**WHAT YOU SHOULD DO**.
Please copy exactly the lines from the top of the data through the line containing "- seconds (comes", and nothing else.

Stored items from a collection
-------
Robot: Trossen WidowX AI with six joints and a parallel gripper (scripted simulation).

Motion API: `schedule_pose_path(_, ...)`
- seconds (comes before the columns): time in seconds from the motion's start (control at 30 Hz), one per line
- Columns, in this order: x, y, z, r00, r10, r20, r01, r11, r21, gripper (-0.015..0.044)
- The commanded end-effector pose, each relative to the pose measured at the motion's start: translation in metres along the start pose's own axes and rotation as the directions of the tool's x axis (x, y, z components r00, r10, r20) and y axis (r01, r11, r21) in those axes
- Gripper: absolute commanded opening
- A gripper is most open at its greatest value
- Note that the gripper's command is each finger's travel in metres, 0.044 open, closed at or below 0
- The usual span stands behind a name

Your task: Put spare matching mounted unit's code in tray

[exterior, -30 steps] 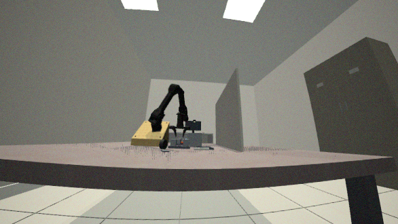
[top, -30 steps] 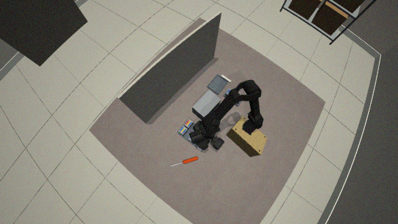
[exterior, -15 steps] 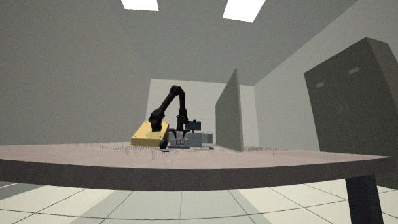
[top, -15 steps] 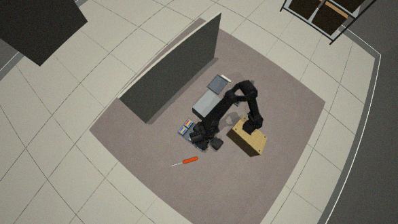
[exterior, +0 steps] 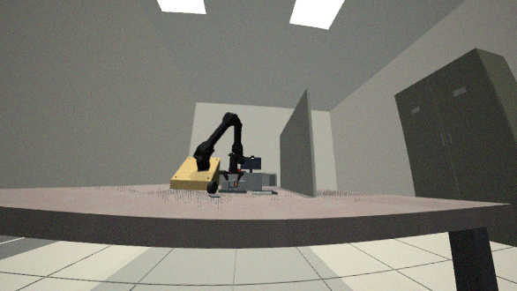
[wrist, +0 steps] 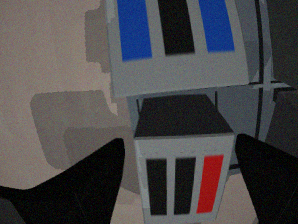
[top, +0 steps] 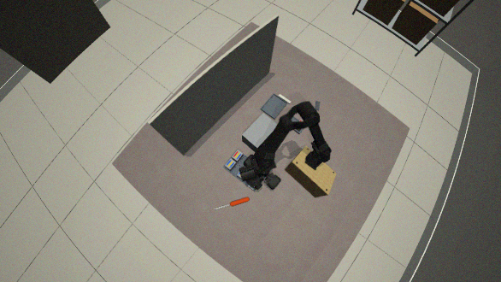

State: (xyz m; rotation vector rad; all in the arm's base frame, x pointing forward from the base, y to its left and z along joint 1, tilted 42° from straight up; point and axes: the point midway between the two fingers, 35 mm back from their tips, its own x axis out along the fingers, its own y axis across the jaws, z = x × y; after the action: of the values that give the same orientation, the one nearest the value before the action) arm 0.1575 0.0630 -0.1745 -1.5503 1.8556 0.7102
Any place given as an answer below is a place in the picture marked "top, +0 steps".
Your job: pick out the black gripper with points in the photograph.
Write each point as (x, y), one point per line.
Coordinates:
(271, 180)

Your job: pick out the orange-handled screwdriver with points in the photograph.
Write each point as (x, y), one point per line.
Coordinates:
(236, 202)

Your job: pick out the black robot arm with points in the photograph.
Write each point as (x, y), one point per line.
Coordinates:
(263, 162)
-------
**RESULT FOR THIS TASK**.
Robot: Trossen WidowX AI with six joints and a parallel gripper (scripted simulation).

Motion API: `schedule_pose_path(_, ...)`
- seconds (comes before the columns): time in seconds from the motion's start (control at 30 Hz), one per line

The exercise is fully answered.